The previous overview of property market analysis research illustrates how the field has advanced over time. In response to model disparities, researchers have turned to complex or combination forecasting solutions. Neither solution has resolved the matter of regional disparities in market analysis (Isserman 1993, Bailly, Coffey 1994, Koschinsky et al. 2014). This echoes the commentary by Jones (1995) on difficulties related to the analysis and prediction of local property markets, which persists nearly 20 years after Jones’ critique.
Considering that national economies are constituted by a combination of simple parts and simple repeated transactions (Dalio 2014), national property markets are agglomerations of local markets whose subsystem dynamics drive the overall performance of the property market. Thus, greater national property market forecasting accuracy should involve an appreciation of specific regional markets and the integration of their dynamics into an overall national model. A greater appreciation of the changes in local property markets would ultimately generate greater accuracy in national estimates.
Local and regional market forecasts are not frequently employed, although literature is replete with regional investigations. Earlier studies by Grubel (1968), Friedman (1971), and Smith, Shulman (1976), as well as more recent studies by Malizia, Simons (1991), Eichholtz et al. (1995), Lee (1998b,a), Lee, Stevenson (2005), Adair et al. (2006), and Kohlert (2010) demonstrate the benefits of regional and sector specific investment portfolio diversification. These findings provide property market participants with “insights into the sector/regional decision choice” (Lee, Stevenson 2005, p. 408).

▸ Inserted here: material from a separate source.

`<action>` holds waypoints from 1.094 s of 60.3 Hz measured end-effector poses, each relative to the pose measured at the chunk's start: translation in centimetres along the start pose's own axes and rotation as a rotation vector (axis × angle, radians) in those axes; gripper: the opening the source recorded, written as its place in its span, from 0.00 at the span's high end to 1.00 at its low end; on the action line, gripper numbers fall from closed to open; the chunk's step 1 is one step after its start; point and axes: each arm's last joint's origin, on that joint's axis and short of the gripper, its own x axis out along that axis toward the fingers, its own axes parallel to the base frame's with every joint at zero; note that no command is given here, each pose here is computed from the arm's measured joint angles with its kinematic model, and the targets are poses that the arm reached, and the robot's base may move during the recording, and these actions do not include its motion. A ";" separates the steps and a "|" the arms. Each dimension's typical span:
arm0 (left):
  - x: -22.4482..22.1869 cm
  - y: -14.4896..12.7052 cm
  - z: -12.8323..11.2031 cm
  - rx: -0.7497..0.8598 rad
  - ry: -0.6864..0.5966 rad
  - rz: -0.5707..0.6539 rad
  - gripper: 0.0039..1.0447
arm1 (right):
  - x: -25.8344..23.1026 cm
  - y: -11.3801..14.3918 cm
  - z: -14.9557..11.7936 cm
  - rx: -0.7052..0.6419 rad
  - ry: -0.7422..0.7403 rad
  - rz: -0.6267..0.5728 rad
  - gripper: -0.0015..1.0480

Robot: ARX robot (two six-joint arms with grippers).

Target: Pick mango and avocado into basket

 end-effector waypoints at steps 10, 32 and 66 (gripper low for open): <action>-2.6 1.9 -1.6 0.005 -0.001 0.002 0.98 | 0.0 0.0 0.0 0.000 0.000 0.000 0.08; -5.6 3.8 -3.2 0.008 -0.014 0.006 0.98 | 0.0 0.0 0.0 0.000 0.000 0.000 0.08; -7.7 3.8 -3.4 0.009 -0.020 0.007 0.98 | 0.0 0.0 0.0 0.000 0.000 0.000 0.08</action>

This shows that there is room to strengthen forecasting by integrating regional and local market dynamics. To date, combination forecasting has focused on the national rather than on regional property markets. To the best of the author’s knowledge, only Rapach, Strauss (2007) have used combination forecasting for regional market analysis, which they employed for real housing price growth forecasting in eight American states.

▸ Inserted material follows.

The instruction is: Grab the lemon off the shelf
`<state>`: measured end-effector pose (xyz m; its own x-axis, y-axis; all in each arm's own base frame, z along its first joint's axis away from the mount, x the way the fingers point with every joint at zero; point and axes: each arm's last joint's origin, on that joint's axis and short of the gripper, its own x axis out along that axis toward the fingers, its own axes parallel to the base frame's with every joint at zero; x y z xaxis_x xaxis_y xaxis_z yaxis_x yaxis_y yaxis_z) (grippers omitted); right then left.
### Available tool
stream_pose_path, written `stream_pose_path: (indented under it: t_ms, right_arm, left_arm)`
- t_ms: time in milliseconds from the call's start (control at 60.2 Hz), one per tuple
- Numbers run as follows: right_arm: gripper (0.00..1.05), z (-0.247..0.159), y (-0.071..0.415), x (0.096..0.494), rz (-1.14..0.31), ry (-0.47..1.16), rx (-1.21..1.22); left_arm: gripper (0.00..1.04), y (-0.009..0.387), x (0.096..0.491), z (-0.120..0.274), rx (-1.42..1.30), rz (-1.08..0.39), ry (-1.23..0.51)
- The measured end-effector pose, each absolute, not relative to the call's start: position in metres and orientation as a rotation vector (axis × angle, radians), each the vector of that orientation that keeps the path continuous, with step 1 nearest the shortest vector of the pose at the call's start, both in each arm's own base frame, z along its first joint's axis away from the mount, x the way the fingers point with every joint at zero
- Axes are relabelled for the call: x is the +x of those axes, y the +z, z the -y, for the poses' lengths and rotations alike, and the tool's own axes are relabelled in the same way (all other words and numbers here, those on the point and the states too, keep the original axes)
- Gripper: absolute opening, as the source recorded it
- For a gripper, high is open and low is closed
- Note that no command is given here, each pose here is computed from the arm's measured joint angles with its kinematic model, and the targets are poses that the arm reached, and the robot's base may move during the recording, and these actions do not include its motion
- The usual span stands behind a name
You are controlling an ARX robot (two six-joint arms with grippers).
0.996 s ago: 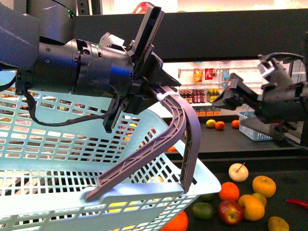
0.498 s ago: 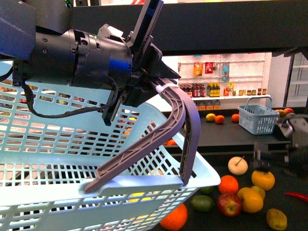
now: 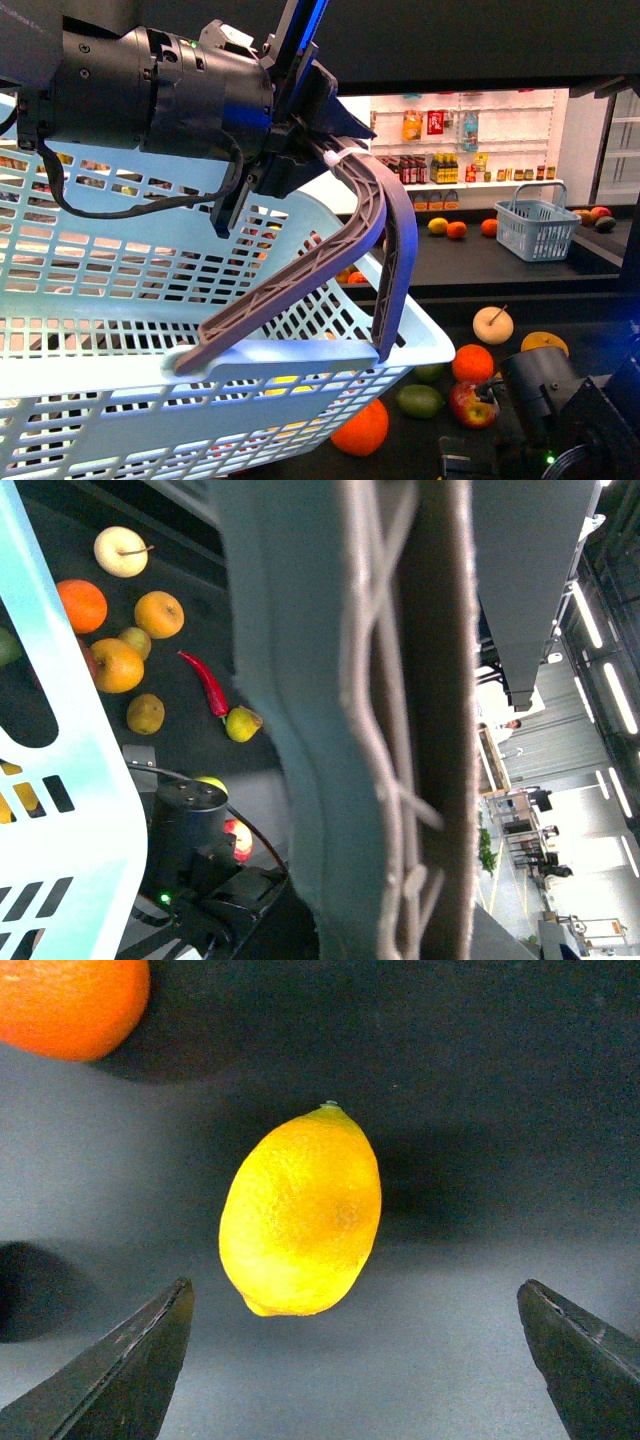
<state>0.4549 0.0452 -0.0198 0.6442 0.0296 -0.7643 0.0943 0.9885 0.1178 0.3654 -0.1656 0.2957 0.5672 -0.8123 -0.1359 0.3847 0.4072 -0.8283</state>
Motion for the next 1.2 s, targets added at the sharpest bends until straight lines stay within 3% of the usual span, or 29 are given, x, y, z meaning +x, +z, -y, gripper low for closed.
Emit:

Property market researchers are therefore encouraged to perform greater regional markets analysis and employ combination forecasting to aid their work, which would enhance their regional modelling results. Updated local/regional property market estimates could subsequently complement national market analysis.

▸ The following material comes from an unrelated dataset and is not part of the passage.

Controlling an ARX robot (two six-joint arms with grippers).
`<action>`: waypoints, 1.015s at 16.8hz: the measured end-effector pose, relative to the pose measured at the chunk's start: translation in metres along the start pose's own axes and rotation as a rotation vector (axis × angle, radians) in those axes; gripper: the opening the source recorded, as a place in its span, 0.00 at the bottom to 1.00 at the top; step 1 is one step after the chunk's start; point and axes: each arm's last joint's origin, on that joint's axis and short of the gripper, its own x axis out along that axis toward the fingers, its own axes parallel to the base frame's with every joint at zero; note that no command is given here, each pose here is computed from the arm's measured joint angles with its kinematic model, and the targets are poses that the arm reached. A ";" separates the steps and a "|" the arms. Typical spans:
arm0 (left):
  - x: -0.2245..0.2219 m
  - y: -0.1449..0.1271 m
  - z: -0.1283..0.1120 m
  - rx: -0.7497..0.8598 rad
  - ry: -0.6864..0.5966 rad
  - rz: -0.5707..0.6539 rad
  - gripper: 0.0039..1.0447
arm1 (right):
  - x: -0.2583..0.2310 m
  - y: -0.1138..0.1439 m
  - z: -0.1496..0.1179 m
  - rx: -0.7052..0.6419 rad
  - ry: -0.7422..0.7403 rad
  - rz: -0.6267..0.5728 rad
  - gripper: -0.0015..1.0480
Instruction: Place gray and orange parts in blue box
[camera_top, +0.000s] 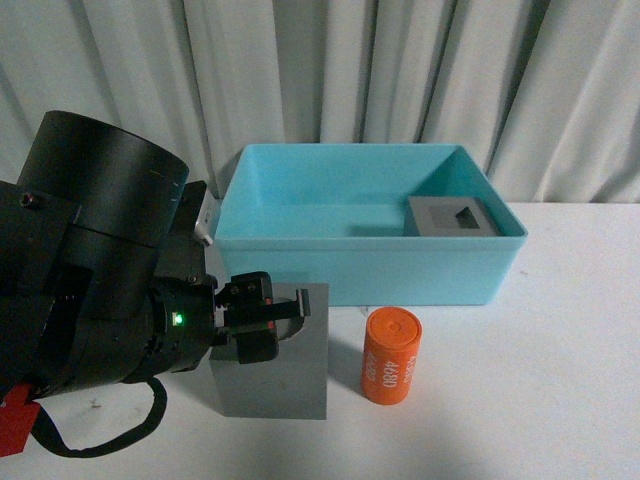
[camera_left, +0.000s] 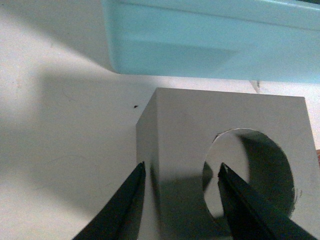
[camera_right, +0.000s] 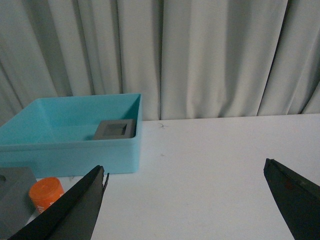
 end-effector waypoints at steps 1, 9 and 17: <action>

This discussion has demonstrated the breadth of modelling techniques available to property market researchers. Over the years, modelling techniques have advanced; however, as noted above, a degree of inaccuracy persists. Inaccuracy in property market forecasting mostly arises due to prevailing modelling practices. One way to mitigate inaccuracy is to make models more complex, but this is no panacea.
Combination forecasting is a better solution, but still has some limitations. One issue is that, to date, most combination forecasts are restricted to the analysis of individual assets or focus on national property markets. With the benefit of regional diversification widely acknowledged, analysts and researchers are therefore encouraged to focus on local/regional market dynamics and integrate combination forecasting into models to aid their forecasts.